The third incident occurred on April 2, 1999, wherein Turner was charged with attempted rape of another inmate. Turner was found guilty of the charge and was placed in disciplinary confinement for fifteen days. Turner states that the three decisions are invalid for various reasons.

In Sandin, the Supreme Court abandoned its prior approach in determining whether state procedures created a protected liberty interest and held:

Following Wolff, we recognize that States may under certain circumstances create liberty interests which are protected by the Due Process Clause. But these interests will be generally limited to freedom from restraint which, while not exceeding the sentence in such an unexpected manner as to give rise to protection by the Due Process Clause of its own force, nonetheless imposes atypical and significant hardship on the inmate in relation to the ordinary incidents of prison life.

Sandin, 515 U.S. at 483-84, 115 S.Ct. 2293. (citations omitted).

Since Turner does not allege that he was denied good time credits, the due process afforded by Wolff is not applicable. See Wolff, 418 U.S. at 563-69, 94 S.Ct. 2963. Rather, as Turner was simply placed in administrative segregation, the punishment did not impose an “atypical and significant hardship on [him] in relation to the ordinary incidents of prison life.” Sandin, 515 U.S. at 484, 115 S.Ct. 2293. Therefore, the district court did not err in dismissing Turner’s complaint pursuant to Sandin.

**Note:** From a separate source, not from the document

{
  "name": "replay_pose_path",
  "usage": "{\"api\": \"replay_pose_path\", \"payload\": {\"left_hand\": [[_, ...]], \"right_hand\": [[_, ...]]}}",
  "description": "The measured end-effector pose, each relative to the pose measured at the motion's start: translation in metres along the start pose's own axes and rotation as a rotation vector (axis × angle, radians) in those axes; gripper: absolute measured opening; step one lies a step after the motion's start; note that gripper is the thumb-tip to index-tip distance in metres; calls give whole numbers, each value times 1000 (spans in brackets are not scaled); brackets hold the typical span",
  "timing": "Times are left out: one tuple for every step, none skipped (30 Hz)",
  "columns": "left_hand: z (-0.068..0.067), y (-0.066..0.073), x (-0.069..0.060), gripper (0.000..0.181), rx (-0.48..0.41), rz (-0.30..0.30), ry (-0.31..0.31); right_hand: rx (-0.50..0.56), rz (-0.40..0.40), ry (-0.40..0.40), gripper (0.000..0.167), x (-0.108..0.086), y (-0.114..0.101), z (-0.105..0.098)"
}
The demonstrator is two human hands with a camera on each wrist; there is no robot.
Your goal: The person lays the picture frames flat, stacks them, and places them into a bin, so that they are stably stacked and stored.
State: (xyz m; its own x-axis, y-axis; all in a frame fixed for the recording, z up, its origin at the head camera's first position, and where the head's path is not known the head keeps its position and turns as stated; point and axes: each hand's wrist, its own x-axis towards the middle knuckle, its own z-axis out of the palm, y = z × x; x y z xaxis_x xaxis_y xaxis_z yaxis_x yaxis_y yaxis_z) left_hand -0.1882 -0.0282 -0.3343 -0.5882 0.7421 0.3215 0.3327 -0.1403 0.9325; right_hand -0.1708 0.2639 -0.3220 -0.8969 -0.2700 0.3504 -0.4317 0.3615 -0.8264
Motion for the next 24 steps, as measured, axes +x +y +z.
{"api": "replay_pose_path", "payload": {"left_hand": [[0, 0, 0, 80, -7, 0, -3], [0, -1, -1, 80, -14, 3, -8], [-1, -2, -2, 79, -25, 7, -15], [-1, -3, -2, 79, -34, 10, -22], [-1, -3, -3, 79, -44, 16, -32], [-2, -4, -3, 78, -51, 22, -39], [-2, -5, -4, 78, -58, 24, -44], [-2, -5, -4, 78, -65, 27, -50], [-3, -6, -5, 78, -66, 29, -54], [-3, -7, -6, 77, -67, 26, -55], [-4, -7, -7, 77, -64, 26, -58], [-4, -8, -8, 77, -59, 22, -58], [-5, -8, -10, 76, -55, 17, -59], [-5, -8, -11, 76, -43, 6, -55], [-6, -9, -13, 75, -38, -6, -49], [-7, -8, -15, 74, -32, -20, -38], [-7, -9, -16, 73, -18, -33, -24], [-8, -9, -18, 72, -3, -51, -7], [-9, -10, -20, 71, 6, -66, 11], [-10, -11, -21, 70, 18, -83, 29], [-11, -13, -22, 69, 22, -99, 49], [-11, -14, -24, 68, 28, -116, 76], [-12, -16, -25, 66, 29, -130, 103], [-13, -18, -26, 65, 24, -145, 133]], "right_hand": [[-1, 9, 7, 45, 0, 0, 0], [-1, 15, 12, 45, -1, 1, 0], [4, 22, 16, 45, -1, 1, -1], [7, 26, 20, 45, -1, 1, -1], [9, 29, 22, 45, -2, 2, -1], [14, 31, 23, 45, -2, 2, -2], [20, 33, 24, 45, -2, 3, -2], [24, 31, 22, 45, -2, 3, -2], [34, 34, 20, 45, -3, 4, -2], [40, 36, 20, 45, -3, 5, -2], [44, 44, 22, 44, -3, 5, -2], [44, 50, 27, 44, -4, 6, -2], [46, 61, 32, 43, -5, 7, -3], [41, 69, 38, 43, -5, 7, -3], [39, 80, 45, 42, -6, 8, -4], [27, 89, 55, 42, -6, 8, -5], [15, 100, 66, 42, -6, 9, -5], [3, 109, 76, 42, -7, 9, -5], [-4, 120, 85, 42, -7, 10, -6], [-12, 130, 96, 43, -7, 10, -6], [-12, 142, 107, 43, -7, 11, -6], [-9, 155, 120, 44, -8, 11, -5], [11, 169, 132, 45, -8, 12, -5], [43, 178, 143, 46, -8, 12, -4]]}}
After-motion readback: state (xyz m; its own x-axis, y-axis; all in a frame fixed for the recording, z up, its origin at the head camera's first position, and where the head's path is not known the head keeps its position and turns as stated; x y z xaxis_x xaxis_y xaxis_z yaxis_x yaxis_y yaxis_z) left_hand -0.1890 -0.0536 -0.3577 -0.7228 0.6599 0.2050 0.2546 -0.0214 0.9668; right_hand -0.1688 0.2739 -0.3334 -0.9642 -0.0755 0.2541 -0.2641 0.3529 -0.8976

Turner contends that the claims found in his amended complaint should not have been dismissed as being barred by the applicable statute of limitations. The district court dismissed the claims in the amended complaint not only because they were beyond the applicable two-year statute of limitations, but also because they were barred by Sandin. As the claims are barred by Sandin, an analysis as to whether the claims are barred by the applicable statute of limitations is unnecessary.

*331Accordingly, we affirm the district court’s judgment. Rule 34(j)(2)(C), Rules of the Sixth Circuit.